In the material below, identify each line bearing the word "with". Reproduce those lines.

Data excerpt:
= = = = = = =

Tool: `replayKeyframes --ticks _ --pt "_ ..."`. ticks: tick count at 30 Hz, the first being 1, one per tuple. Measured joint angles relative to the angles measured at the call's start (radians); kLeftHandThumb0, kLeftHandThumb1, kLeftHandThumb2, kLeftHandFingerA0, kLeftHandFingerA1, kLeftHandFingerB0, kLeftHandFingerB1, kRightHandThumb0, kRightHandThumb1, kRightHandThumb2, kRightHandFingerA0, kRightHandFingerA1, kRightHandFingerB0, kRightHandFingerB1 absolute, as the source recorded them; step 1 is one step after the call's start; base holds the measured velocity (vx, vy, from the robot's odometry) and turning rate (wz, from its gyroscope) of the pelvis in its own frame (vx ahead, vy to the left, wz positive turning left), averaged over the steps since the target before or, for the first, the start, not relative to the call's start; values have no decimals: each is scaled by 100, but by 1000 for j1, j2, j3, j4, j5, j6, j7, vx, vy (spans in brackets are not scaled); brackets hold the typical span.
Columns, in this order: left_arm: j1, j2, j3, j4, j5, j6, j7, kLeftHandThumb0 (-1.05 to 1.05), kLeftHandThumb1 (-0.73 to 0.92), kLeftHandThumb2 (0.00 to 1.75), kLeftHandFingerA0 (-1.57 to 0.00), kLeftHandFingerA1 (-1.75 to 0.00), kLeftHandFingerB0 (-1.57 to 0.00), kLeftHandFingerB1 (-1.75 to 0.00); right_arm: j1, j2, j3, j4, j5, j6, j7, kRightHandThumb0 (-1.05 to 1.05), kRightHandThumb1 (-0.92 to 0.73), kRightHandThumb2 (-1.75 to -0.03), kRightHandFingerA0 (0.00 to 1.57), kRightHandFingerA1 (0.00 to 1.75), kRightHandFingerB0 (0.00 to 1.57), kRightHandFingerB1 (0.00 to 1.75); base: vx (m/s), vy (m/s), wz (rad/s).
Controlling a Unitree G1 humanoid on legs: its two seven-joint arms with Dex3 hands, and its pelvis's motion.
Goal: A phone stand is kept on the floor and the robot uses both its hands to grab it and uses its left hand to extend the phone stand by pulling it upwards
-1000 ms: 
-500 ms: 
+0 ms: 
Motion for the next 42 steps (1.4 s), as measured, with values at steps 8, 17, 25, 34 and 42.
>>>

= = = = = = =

Answer area:
Controlling a Unitree G1 humanoid on legs: its two seven-joint arms with Dex3 hands, and its pelvis's motion.
Motion for the next 42 steps (1.4 s), as measured, with values at steps 8, 17, 25, 34 and 42.

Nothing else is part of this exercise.